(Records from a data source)
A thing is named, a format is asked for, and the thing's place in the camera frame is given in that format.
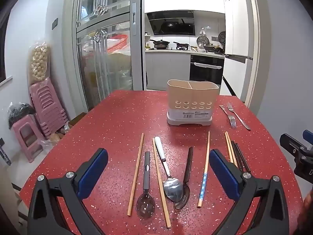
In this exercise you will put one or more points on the clear bag of round nuts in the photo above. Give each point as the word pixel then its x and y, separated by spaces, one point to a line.
pixel 39 61

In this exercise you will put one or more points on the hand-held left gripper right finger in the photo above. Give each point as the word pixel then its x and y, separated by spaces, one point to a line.
pixel 223 173

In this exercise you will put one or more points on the black built-in oven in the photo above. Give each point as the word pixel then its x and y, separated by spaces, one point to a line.
pixel 206 71

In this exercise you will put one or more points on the cardboard box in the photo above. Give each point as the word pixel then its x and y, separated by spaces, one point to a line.
pixel 77 120

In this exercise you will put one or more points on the dark brown spoon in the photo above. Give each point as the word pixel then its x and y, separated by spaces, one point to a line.
pixel 188 164

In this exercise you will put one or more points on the dark brown chopstick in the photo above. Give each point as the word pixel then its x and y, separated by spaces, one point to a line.
pixel 236 153

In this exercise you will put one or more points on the single pink plastic stool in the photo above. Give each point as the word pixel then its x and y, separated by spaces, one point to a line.
pixel 27 137

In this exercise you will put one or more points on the blue patterned wooden chopstick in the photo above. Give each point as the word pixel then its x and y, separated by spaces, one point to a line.
pixel 205 166

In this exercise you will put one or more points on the red plastic basket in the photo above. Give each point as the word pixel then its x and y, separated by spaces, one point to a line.
pixel 118 42

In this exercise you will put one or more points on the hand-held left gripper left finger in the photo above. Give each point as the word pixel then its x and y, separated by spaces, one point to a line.
pixel 95 173

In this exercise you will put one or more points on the wok with food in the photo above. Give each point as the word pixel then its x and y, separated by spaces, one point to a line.
pixel 212 48

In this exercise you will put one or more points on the black frying pan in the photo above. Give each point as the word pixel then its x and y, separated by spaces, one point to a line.
pixel 182 45

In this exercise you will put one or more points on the pair of dark chopsticks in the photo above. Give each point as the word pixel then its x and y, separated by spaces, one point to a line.
pixel 242 154

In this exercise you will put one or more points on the plain steel fork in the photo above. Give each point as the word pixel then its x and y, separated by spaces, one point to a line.
pixel 238 117

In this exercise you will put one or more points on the black plastic bag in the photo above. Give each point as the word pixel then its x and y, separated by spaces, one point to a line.
pixel 19 112

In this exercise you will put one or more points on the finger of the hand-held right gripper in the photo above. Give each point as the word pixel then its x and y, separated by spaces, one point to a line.
pixel 291 144
pixel 308 135

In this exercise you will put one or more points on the grey kitchen cabinet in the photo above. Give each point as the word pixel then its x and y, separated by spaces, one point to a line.
pixel 168 68

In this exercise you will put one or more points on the round mesh strainer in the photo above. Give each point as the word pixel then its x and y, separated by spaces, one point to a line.
pixel 222 37
pixel 202 41

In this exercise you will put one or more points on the glass sliding door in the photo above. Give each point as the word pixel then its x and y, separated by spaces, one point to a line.
pixel 107 41

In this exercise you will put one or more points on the black wall switch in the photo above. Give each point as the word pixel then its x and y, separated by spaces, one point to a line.
pixel 55 23

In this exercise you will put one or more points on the black range hood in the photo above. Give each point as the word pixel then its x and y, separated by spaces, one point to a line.
pixel 171 23

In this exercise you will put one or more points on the beige cutlery holder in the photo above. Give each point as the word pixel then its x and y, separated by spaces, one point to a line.
pixel 193 98

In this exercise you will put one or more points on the white refrigerator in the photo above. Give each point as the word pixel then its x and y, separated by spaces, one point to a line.
pixel 238 29

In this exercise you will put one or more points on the plain wooden chopstick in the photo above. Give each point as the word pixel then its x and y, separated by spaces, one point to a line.
pixel 160 181
pixel 135 173

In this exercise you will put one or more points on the black wok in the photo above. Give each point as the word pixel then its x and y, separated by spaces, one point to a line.
pixel 160 43

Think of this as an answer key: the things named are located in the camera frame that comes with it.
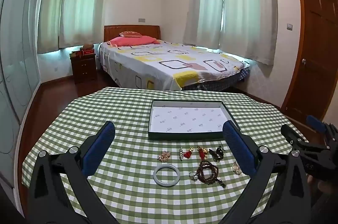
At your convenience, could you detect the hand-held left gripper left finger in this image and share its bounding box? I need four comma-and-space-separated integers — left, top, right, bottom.
28, 121, 127, 224

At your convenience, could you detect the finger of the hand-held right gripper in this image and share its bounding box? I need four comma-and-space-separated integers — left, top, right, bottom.
306, 115, 329, 133
281, 124, 308, 152

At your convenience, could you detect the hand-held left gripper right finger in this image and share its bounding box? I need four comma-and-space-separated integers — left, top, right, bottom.
222, 120, 313, 224

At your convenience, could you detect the dark wooden pendant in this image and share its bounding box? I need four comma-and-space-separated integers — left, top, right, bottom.
209, 145, 226, 163

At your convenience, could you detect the dark red bead bracelet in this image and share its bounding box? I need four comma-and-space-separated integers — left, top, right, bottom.
196, 160, 228, 189

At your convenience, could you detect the green shallow box tray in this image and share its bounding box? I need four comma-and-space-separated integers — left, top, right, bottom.
147, 99, 241, 140

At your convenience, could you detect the pale jade bangle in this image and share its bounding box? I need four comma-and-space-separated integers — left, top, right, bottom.
153, 164, 179, 188

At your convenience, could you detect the gold cluster bracelet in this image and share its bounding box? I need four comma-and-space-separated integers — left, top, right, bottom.
158, 151, 172, 162

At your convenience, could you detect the red tassel gold charm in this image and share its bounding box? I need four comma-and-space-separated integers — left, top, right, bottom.
197, 146, 209, 160

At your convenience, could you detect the green checked tablecloth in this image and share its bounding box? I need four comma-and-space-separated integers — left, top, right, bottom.
22, 87, 308, 224

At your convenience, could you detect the brown wooden door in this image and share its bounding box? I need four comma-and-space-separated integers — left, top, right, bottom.
281, 0, 338, 121

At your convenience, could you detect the dark wooden nightstand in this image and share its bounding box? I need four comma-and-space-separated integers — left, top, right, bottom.
69, 51, 98, 84

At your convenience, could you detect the bed with patterned sheet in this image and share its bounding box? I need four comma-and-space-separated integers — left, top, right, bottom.
96, 26, 251, 91

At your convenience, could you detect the pink pillow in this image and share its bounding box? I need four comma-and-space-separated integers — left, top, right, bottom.
107, 35, 160, 47

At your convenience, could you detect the glass door wardrobe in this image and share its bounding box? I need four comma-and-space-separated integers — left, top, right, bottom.
0, 0, 43, 187

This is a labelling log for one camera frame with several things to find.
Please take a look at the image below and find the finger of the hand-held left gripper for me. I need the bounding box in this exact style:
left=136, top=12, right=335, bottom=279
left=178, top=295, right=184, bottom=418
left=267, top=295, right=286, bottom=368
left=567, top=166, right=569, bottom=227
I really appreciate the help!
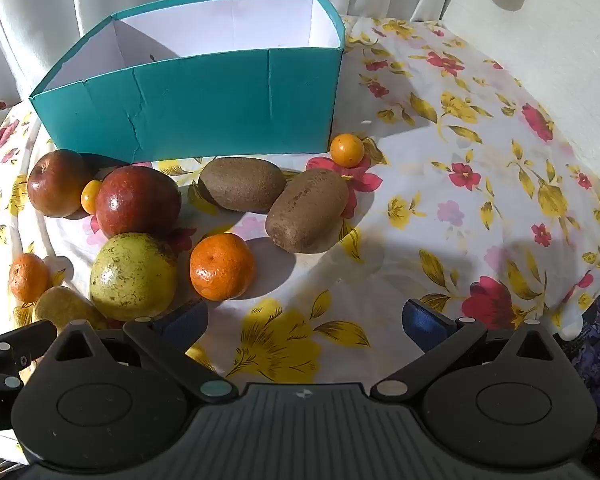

- **To do**
Only the lines from the one containing "At your convenience, could you detect the glass" through the last line of the entries above belong in the copy; reproduce them exactly and drop every picture.

- **Reply to the task**
At your convenience, could you detect the glass door wardrobe in this image and share its bounding box? I need four comma-and-space-separated integers — left, top, right, bottom.
0, 0, 43, 187

This is a labelling log for one camera frame with several things to find.
Please take a look at the image below and find the finger of the hand-held left gripper for me. I need the bounding box in this exact style:
left=136, top=12, right=335, bottom=279
left=178, top=295, right=184, bottom=418
left=267, top=295, right=286, bottom=368
left=567, top=166, right=569, bottom=227
I really appreciate the help!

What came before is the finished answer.